## EXERCISE GOAL
Below are some records. Reproduce them exactly from their first line through the line with "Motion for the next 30", inclusive.

## SUPPLIED MATERIAL

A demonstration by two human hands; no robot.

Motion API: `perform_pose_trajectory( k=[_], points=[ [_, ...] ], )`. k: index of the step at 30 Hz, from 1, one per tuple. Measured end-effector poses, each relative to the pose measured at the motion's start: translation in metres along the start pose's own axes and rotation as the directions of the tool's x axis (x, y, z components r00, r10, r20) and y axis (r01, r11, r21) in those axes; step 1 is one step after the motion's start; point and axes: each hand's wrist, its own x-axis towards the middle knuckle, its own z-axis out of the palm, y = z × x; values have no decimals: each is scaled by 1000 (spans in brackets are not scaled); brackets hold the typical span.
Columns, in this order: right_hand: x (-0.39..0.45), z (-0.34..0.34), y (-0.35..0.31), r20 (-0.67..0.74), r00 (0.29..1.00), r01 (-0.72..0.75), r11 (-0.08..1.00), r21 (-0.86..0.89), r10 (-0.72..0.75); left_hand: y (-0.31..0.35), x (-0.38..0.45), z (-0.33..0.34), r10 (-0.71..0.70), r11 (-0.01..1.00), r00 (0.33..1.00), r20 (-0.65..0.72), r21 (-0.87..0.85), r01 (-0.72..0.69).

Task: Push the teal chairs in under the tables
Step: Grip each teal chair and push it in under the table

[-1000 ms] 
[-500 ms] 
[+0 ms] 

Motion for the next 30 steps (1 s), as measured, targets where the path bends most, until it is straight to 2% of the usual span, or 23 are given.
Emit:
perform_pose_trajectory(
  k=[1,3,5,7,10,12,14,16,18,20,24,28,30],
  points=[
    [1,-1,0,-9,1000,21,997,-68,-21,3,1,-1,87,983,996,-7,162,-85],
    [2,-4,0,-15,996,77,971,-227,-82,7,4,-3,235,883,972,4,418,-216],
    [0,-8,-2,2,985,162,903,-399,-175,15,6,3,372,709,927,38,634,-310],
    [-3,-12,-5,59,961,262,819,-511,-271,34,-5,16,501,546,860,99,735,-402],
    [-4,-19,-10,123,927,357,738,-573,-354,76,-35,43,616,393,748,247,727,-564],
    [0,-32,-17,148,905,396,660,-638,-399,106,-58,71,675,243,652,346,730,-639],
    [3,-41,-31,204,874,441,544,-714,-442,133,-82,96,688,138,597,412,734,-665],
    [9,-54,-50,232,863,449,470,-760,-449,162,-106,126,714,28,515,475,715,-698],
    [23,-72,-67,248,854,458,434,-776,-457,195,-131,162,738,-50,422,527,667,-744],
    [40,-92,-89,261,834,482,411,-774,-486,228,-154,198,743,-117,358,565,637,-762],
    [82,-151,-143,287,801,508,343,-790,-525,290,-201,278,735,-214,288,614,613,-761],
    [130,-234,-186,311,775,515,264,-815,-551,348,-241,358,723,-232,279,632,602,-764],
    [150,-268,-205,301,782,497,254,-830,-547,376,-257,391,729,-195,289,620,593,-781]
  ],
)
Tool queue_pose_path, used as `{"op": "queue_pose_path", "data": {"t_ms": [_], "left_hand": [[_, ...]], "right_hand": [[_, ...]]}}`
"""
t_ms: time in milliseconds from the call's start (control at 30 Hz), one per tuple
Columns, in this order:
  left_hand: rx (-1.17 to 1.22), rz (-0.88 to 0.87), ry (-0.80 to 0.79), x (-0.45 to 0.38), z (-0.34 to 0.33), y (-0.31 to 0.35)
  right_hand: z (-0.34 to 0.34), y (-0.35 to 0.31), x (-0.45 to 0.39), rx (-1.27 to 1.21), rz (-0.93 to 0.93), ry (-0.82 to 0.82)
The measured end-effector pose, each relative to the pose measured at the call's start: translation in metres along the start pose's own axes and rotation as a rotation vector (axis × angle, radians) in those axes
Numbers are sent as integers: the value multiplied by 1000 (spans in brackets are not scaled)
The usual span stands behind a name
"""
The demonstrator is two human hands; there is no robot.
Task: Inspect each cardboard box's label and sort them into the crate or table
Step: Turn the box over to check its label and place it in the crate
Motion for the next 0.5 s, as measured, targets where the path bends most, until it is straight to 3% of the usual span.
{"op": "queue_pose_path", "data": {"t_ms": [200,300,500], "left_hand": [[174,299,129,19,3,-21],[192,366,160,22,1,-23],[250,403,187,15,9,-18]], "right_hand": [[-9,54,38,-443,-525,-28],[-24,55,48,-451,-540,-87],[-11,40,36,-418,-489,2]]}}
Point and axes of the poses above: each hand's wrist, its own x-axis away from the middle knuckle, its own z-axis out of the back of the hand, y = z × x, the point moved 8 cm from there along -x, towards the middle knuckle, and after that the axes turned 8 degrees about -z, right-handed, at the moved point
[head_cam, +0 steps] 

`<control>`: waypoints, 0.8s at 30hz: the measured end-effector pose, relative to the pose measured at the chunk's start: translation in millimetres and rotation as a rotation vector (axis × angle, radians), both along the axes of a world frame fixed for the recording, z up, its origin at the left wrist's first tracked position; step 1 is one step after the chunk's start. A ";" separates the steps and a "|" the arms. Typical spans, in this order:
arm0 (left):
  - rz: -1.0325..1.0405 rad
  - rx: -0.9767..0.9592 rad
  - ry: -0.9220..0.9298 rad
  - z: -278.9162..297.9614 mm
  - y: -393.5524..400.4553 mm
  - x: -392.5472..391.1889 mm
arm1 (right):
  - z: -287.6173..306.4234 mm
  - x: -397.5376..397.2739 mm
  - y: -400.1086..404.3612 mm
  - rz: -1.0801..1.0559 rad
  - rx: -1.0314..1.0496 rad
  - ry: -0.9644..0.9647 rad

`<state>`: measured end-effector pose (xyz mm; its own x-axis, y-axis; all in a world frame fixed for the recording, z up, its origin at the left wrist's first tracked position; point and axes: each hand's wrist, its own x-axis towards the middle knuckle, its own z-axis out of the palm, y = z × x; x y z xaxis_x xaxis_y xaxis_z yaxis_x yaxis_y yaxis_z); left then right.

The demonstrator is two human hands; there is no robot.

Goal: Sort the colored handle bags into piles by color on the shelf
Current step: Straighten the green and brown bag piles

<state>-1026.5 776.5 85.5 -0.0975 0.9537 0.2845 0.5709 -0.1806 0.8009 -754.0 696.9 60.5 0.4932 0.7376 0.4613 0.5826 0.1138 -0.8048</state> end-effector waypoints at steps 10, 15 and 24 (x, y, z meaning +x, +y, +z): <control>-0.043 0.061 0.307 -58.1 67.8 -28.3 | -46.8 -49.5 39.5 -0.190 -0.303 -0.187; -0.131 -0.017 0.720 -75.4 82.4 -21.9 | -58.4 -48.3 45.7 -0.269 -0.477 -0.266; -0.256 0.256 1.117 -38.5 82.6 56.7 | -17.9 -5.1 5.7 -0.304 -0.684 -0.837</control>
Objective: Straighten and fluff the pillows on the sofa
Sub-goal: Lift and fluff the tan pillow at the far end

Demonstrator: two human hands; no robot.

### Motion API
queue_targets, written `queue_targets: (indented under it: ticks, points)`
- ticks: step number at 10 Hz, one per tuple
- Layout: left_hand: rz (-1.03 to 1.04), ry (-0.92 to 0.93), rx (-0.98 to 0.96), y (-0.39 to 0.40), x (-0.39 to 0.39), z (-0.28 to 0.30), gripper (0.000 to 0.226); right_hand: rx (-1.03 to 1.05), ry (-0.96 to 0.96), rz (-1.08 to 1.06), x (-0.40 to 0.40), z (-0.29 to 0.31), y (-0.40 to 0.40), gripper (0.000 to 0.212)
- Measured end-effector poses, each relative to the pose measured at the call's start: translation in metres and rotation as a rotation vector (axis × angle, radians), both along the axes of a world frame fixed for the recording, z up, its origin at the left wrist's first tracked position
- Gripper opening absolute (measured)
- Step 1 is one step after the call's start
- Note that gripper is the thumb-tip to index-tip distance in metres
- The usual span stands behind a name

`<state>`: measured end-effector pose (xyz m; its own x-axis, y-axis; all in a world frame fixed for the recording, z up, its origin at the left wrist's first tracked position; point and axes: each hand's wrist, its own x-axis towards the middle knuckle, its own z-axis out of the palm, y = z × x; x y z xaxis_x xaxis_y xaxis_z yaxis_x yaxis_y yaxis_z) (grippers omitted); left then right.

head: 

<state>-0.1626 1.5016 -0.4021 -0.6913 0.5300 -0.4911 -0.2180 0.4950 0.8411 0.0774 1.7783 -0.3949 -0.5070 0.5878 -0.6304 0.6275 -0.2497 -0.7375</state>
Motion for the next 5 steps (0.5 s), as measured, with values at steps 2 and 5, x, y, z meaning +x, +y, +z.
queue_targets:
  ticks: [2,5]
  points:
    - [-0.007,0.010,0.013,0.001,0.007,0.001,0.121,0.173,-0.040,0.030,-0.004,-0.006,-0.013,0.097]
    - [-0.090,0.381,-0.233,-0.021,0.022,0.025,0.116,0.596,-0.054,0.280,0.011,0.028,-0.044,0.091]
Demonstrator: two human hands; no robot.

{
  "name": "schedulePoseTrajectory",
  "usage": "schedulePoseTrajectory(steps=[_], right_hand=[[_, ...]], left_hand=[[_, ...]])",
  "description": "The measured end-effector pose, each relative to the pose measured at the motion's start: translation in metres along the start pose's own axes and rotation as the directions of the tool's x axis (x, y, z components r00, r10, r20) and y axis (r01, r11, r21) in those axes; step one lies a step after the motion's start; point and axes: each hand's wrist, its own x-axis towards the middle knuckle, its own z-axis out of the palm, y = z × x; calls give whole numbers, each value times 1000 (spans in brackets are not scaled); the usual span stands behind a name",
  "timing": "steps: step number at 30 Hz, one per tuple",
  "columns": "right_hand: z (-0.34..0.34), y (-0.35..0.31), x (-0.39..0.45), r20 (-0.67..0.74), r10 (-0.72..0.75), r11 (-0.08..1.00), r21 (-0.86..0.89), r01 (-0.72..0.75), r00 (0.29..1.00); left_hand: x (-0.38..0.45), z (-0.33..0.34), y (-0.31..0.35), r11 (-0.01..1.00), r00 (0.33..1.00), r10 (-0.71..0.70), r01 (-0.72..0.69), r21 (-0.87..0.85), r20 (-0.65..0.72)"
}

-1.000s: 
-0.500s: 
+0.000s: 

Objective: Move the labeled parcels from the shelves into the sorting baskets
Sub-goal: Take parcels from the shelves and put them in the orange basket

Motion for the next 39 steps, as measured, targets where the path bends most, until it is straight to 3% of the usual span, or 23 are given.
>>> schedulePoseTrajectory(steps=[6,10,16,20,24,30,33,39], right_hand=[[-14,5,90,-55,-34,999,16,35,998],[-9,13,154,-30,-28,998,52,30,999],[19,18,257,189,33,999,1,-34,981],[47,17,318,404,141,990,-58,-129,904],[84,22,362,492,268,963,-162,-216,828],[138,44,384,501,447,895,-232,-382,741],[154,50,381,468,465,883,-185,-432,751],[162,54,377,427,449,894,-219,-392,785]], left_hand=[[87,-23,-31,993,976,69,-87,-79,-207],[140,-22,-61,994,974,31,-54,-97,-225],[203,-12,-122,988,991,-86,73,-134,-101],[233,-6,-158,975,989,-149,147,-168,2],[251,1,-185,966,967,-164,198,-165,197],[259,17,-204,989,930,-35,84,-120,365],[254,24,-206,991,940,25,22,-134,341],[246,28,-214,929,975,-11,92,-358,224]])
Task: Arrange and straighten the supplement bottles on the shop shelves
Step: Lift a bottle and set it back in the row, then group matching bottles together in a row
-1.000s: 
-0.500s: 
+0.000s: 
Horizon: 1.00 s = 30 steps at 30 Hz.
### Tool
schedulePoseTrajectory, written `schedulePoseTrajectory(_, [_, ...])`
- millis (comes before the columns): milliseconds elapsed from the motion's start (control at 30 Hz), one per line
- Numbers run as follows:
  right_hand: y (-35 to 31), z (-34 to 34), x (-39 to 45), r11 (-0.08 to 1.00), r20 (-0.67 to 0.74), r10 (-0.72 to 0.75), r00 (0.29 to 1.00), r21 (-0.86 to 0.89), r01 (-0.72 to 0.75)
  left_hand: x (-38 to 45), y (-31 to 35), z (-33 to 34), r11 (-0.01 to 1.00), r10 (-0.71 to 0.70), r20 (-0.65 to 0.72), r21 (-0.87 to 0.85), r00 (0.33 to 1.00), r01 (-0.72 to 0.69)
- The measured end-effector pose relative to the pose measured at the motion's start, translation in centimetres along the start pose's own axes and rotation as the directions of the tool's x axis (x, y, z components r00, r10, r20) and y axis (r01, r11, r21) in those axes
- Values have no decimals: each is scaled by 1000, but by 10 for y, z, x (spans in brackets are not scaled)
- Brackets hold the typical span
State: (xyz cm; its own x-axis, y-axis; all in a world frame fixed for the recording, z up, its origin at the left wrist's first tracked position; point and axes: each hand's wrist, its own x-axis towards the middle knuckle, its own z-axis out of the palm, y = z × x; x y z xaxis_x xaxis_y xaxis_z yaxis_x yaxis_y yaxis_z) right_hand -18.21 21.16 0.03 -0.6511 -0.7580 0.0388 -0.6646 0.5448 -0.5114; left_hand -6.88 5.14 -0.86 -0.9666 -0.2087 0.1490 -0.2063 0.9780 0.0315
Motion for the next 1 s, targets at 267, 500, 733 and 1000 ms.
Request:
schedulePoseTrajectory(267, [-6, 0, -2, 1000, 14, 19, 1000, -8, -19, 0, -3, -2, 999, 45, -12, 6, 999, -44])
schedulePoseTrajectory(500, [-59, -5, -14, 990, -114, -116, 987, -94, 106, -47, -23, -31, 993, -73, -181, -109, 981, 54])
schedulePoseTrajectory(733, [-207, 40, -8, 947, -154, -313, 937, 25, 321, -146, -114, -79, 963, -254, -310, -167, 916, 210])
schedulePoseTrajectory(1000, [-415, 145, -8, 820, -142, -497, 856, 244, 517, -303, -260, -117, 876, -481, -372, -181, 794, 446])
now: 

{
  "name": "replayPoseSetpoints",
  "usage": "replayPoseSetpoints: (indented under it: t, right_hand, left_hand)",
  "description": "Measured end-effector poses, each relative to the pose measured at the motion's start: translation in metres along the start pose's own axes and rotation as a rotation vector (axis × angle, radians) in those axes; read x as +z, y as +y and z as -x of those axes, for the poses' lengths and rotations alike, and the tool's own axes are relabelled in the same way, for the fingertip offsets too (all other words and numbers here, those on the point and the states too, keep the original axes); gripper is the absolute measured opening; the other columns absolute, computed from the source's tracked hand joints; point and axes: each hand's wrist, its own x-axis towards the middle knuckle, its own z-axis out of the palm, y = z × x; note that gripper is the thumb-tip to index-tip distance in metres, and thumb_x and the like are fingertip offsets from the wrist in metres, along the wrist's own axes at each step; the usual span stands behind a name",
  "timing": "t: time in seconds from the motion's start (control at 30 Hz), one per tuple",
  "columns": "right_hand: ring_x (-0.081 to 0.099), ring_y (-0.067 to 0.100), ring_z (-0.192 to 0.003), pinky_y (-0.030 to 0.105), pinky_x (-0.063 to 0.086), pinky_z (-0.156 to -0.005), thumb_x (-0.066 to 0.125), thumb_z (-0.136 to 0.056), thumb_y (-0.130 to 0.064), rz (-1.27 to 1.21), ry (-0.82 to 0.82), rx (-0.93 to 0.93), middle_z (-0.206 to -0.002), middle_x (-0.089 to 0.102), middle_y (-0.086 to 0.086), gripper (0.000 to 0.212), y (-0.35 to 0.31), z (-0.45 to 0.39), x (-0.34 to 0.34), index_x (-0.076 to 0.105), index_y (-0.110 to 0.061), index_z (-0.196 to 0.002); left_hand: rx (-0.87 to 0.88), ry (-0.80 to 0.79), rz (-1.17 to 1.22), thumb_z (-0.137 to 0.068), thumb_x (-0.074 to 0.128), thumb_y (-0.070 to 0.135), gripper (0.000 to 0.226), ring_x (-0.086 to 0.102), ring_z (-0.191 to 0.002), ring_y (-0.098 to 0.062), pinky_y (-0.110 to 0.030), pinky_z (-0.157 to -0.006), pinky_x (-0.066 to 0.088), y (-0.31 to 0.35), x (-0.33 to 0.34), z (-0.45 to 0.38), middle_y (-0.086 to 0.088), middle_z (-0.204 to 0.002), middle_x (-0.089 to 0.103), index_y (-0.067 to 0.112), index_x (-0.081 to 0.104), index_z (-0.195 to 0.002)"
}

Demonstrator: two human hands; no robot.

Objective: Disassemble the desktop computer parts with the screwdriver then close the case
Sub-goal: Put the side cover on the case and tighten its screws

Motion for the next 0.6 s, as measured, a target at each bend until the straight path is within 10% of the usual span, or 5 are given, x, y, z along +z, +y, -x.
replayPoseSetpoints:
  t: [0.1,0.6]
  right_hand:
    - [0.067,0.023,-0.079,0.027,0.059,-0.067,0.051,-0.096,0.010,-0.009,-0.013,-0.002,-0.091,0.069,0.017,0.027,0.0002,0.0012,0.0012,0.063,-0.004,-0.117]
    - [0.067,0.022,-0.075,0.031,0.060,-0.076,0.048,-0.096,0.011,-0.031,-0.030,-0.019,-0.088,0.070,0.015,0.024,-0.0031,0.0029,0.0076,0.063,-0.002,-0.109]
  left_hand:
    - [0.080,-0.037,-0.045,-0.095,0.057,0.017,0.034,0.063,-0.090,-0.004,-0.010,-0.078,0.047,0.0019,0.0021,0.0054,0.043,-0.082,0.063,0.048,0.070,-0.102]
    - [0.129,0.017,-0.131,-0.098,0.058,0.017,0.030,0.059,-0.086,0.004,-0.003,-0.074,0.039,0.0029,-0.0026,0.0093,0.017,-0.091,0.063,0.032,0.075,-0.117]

## RESULT OF THE TASK
A demonstration by two human hands; no robot.

Motion API: `perform_pose_trajectory( k=[_], points=[ [_, ...] ], )`. k: index of the step at 30 Hz, from 1, one per tuple. Measured end-effector poses, each relative to the pose measured at the motion's start: translation in metres along the start pose's own axes and rotation as the directions of the tool's x axis (x, y, z components r00, r10, r20) and y axis (r01, r11, r21) in those axes; step 1 is one step after the motion's start; point and axes: each hand's wrist, its own x-axis towards the middle knuckle, its own z-axis out of the palm, y = z × x; values have no decimals: each is scaled by 1000 (spans in brackets are not scaled); brackets hold the typical span.
Columns, in this order: right_hand: x (-0.39..0.45), z (-0.34..0.34), y (-0.35..0.31), r20 (-0.67..0.74), r00 (0.29..1.00), r01 (-0.72..0.75), r11 (-0.08..1.00), r21 (-0.86..0.89), r10 (-0.72..0.75); left_hand: y (-0.31..0.35), x (-0.38..0.45), z (-0.33..0.34), r10 (-0.71..0.70), r11 (-0.01..1.00), r00 (0.33..1.00), r20 (-0.65..0.72), r21 (-0.87..0.85), r01 (-0.72..0.69).

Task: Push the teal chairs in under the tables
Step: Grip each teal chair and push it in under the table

[-1000 ms] 
[-500 ms] 
[+0 ms] 

Motion for the next 30 steps (1 s), as measured, targets where the path bends most, until it is straight to 2% of the usual span, or 23 are given.

The exercise requires nothing more.